By doing this, it becomes easier to push your boundaries, and you start stepping out of your ‘c zone’. Researchers call this ‘productive discomfort’ – as you challenge yourself, your ‘c zone’ adjusts, making something that was difficult and anxiety-inducing easier as you repeat it.
When I moved away from home, I found it difficult to go anywhere in my new city. I suffered from panic attacks and even nose bleeds! One day, when I thought I was going to town with my aunt, I got ready, only to step outside and be locked out, with one of my relatives shouting from the window: “You have three hours starting from now in which you must go to town alone and return home all by yourself without any company”.
I was terrified and sweating, thinking “what am I meant to do around town by myself for that long?!” I was used to hanging out with friends I grew up with or siblings. I made it into town by bus and went to the shopping centre, bought myself a meal deal and went to what I called the ‘Pigeon Park’ – a place I’d usually go with my grandma. It was a sunny day, so I sat there in peace until one of my aunts rang saying she’d finished work and was coming through town, suggesting we meet up and go home together. It turned out they had planned this whole scenario and weren’t being as cruel as I’d initially thought.
Now you may be thinking, how do I step out of my ‘c zone’?:
Try easy tasks – Go somewhere you haven’t been before. Take a different route to work; cycle instead of drive, if it’s not too far. Perhaps style your hair differently or wear a new bracelet.

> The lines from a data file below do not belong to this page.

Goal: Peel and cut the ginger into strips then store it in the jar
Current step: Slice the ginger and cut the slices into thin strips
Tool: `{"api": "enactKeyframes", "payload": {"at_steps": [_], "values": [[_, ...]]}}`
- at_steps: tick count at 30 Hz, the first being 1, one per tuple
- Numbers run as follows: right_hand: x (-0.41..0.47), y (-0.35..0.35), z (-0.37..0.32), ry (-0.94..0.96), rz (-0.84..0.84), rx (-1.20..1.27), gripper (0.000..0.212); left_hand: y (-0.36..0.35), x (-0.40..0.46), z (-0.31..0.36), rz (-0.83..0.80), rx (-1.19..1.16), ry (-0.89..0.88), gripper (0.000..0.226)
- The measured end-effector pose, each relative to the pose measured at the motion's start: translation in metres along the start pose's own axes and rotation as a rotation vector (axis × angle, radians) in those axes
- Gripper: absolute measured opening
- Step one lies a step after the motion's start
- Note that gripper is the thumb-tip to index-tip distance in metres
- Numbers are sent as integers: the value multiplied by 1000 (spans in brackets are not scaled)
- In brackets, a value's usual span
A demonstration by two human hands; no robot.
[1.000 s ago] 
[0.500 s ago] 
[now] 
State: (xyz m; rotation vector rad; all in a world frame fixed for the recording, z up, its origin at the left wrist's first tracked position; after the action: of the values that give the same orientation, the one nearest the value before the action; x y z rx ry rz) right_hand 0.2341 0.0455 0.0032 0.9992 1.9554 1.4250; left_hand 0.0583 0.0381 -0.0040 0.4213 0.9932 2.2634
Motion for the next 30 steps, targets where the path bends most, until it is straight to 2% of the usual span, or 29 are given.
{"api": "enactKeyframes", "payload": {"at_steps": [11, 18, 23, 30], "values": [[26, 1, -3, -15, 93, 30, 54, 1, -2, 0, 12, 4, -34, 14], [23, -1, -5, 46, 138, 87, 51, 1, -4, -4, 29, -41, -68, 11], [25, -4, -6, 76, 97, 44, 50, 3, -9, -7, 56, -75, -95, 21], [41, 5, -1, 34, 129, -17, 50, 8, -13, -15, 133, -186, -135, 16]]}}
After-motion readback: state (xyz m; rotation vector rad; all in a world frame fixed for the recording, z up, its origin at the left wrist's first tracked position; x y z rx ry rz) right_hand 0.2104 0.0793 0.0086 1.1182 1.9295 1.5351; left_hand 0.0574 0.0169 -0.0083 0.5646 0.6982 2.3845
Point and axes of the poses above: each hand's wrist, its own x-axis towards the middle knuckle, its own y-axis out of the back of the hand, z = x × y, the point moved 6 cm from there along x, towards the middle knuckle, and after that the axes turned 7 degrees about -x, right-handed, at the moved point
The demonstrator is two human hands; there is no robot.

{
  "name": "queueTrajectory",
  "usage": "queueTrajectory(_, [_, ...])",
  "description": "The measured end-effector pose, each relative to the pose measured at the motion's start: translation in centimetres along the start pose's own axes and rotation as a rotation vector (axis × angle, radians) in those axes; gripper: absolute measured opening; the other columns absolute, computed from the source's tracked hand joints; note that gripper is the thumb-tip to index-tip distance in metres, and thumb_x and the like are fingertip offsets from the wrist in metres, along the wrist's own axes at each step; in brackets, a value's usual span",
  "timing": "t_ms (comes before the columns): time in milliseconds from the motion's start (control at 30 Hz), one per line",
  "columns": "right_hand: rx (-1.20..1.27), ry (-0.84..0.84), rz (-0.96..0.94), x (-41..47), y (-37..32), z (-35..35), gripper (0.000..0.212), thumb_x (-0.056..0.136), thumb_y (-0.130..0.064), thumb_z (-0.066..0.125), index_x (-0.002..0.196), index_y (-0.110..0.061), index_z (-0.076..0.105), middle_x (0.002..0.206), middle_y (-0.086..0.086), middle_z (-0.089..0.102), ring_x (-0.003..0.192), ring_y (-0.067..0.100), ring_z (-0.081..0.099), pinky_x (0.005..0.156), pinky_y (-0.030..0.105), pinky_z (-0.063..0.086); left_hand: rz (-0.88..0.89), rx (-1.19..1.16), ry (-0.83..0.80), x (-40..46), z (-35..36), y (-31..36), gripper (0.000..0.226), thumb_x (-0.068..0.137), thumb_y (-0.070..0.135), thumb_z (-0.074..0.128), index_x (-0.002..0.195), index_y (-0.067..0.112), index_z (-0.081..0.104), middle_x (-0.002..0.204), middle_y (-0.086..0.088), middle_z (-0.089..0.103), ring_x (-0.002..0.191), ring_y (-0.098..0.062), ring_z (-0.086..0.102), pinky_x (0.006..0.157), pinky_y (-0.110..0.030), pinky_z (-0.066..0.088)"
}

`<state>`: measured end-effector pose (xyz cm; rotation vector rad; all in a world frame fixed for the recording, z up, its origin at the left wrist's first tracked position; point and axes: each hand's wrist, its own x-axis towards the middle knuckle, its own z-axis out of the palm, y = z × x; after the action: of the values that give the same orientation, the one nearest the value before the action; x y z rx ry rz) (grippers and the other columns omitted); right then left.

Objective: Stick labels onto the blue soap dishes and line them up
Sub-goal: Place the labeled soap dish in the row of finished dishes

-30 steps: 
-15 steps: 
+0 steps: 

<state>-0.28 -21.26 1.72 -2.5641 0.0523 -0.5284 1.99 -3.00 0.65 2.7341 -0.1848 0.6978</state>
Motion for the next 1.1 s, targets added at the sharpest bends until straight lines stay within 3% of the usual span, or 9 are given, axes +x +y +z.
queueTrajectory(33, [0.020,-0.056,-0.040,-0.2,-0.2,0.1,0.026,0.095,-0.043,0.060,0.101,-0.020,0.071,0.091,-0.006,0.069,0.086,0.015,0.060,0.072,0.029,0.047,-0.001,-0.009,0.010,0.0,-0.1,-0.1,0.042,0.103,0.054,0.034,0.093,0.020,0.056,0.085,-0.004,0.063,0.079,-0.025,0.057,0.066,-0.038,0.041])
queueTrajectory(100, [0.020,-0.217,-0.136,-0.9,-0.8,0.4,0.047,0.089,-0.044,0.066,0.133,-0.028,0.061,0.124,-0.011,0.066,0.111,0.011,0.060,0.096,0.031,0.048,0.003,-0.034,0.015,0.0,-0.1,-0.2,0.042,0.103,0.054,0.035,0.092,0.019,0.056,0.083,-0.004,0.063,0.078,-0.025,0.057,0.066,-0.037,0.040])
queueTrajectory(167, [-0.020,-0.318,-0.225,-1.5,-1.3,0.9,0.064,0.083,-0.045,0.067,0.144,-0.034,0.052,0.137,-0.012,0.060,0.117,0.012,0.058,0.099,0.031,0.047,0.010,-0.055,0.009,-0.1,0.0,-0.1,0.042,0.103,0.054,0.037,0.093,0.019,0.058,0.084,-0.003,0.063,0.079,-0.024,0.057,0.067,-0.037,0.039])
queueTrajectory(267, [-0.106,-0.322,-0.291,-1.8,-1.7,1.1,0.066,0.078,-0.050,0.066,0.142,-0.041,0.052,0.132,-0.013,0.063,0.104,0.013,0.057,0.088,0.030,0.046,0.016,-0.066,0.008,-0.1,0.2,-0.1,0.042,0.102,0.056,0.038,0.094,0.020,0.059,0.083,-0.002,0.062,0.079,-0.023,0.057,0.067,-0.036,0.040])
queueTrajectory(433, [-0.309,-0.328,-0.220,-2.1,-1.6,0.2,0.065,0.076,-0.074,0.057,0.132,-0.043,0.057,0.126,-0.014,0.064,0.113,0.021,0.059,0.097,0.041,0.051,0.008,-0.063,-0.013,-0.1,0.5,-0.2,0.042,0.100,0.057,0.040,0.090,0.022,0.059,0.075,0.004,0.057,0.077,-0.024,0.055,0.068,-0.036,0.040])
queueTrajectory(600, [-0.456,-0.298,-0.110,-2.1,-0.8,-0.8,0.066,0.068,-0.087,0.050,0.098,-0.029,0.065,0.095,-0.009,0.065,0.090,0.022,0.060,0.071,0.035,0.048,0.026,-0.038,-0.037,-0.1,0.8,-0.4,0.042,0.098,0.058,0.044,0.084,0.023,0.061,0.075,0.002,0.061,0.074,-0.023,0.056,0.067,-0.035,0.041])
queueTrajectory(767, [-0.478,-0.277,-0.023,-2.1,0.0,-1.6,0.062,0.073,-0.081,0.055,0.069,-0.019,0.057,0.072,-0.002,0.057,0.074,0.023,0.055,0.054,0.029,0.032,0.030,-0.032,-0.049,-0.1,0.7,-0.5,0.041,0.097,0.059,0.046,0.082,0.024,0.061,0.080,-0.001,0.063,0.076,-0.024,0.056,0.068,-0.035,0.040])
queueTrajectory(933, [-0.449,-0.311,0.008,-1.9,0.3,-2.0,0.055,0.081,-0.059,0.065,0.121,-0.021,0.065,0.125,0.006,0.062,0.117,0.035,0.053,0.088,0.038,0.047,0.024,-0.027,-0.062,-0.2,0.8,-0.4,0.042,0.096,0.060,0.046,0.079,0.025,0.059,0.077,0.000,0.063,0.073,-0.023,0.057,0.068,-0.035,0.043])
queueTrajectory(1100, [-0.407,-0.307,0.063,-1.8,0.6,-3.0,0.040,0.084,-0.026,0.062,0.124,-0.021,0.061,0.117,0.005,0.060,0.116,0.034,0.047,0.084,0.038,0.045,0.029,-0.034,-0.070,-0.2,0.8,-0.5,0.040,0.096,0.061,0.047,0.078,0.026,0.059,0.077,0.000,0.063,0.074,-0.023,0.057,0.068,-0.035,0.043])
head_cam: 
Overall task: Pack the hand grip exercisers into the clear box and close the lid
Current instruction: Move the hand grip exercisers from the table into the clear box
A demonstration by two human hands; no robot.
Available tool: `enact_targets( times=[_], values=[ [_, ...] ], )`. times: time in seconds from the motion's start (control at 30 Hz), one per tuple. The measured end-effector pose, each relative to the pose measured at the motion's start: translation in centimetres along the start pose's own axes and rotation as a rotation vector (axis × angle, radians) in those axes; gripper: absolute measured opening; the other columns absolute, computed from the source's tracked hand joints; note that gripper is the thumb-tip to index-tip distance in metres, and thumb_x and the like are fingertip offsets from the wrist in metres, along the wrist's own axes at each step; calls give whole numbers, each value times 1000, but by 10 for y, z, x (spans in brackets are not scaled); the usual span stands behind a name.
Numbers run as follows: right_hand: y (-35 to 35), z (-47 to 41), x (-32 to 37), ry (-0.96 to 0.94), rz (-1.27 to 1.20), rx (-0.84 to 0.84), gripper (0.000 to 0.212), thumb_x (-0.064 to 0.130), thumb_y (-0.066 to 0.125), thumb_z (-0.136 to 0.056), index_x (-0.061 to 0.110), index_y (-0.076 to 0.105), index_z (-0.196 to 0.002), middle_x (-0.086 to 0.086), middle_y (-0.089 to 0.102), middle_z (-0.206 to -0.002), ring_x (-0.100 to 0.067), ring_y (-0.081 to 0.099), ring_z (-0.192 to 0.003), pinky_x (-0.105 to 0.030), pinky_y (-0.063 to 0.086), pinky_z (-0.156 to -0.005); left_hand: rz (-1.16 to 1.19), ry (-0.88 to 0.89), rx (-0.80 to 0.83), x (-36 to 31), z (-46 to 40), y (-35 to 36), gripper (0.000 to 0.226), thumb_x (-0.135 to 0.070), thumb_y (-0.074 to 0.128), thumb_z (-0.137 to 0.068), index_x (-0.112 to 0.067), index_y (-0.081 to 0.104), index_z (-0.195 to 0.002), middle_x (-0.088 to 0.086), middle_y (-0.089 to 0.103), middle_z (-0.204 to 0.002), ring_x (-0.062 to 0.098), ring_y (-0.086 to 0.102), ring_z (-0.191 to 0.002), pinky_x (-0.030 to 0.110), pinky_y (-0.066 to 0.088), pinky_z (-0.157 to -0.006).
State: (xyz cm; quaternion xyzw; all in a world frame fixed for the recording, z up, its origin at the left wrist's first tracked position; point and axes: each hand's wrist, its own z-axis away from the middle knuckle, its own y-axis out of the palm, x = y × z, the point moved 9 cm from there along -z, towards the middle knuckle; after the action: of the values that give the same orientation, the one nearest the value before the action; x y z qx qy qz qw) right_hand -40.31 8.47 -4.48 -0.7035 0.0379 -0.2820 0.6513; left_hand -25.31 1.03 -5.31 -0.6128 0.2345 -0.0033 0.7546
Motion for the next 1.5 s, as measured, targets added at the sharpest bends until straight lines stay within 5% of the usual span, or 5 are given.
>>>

The key is to change the way we do things on a day-to-day basis.
Don’t rush to make a decision – You have to think, not just react. Take your time and evaluate the situation, observe what’s taking place and interpret what you see, then act. You need to feel through your intuition that it’s the right decision for you.
Small steps can take you further – We all have the courage to do what we want. You can start slow. Remember: it’s only hard or nerve-wracking if you conjure those feelings up yourself.
We are never too old to learn new skills or a new language, and I’m a great believer that more of us should connect with people who inspire us. Travel more, whether it’s venturing to another neighbourhood or going across the globe. You can’t live your life staying in one place for too long, as you’ll miss out on new experiences that could make you a better person.